TASK STATEMENT »
Go to the line in the data below that contains "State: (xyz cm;". Write it out exactly, along with every later line through the last, and nothing else.

SUPPLIED INFORMATION »
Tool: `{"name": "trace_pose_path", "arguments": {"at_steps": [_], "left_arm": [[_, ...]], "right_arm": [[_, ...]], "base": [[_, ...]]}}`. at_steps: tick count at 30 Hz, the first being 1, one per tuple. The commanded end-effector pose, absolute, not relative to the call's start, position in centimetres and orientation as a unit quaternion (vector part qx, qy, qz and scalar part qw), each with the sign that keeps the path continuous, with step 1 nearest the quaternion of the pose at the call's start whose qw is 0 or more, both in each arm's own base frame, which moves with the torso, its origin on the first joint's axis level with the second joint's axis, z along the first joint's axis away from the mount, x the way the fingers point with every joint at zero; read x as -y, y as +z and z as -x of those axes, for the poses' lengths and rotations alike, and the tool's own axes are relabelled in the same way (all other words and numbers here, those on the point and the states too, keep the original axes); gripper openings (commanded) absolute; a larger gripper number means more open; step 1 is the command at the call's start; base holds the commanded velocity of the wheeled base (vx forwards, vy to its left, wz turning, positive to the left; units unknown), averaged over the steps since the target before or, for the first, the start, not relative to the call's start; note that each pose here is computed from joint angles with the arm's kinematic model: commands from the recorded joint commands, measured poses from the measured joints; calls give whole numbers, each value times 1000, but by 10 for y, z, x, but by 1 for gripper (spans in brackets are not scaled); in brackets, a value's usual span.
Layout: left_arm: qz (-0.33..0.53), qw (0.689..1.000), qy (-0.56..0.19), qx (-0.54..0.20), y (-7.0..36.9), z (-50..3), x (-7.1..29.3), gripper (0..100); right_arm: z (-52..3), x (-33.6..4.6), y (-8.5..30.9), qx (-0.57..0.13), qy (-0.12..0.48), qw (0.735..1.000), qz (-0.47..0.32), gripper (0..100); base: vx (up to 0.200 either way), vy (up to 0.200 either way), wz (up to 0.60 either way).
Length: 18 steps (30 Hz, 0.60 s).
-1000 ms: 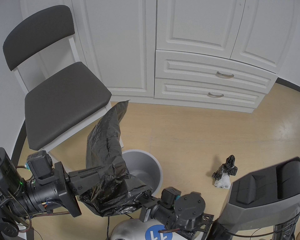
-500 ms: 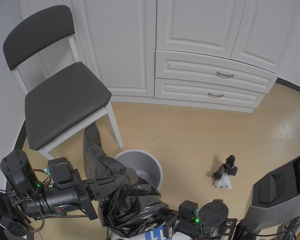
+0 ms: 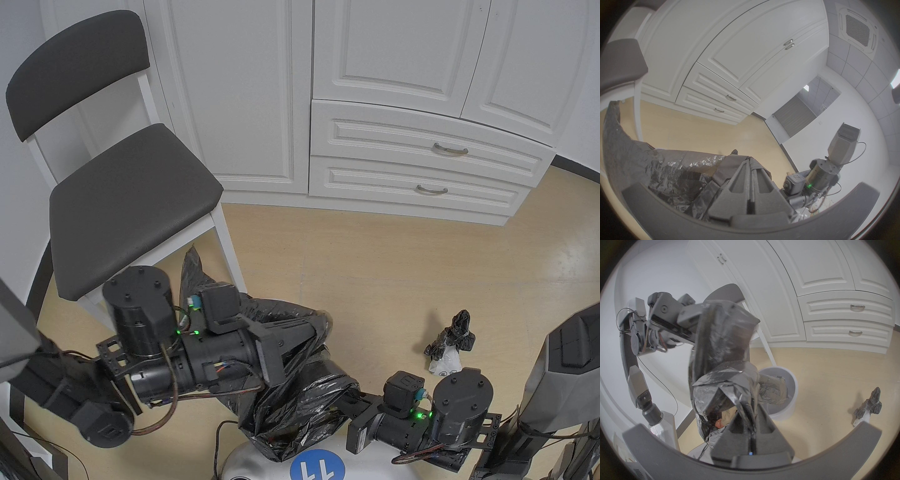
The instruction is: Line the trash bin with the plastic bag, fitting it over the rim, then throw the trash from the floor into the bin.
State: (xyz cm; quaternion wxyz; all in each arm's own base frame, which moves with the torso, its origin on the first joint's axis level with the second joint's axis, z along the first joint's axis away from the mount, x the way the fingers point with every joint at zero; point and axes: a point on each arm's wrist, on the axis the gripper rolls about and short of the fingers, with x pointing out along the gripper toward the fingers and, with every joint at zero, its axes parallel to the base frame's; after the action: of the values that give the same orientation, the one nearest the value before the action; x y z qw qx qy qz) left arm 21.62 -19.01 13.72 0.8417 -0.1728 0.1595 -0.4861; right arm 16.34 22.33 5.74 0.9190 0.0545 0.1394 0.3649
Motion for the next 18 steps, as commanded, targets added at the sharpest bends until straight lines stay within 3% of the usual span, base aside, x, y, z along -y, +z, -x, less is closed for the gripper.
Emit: {"name": "trace_pose_path", "arguments": {"at_steps": [1,8,18], "left_arm": [[200,832,-487,-175,84,-252,228,0],[229,831,-486,-143,63,-269,247,0],[257,827,-488,-112,83,-249,279,0]], "right_arm": [[-161,-217,71,-117,370,919,-69,0],[-160,-216,73,-113,371,919,-65,0],[-140,-208,88,-87,398,912,-40,0]], "base": [[0,0,0],[0,0,0],[0,0,0]]}}
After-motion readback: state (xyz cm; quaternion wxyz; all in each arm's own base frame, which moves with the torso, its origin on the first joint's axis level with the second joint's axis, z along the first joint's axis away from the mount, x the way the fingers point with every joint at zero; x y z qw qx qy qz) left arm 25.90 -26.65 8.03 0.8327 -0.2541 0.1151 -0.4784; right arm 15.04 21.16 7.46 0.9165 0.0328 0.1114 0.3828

EXERCISE SOLUTION »
State: (xyz cm; quaternion wxyz; all in each arm's own base frame, which moves with the torso, its origin on the first joint's axis level with the second joint's axis, z along the first joint's axis away from the mount, x the way the fingers point with every joint at zero; point and axes: a point on each arm's wrist, on the axis the gripper rolls about and short of the fingers, with x pointing out along the gripper toward the fingers and, with every joint at zero, its axes parallel to the base frame's; after the action: of the values that give the same orientation, the one nearest the value before the action; x y z qw qx qy qz) left arm 21.62 -19.01 13.72 0.8417 -0.1728 0.1595 -0.4861; right arm 16.34 22.33 5.74 0.9190 0.0545 0.1394 0.3649
Motion for the next 18 steps, as commanded, targets added at the sharpest bends until straight lines stay within 3% of the usual span, base aside, x, y, z along -y, +z, -x, less is closed for the gripper.
Emit: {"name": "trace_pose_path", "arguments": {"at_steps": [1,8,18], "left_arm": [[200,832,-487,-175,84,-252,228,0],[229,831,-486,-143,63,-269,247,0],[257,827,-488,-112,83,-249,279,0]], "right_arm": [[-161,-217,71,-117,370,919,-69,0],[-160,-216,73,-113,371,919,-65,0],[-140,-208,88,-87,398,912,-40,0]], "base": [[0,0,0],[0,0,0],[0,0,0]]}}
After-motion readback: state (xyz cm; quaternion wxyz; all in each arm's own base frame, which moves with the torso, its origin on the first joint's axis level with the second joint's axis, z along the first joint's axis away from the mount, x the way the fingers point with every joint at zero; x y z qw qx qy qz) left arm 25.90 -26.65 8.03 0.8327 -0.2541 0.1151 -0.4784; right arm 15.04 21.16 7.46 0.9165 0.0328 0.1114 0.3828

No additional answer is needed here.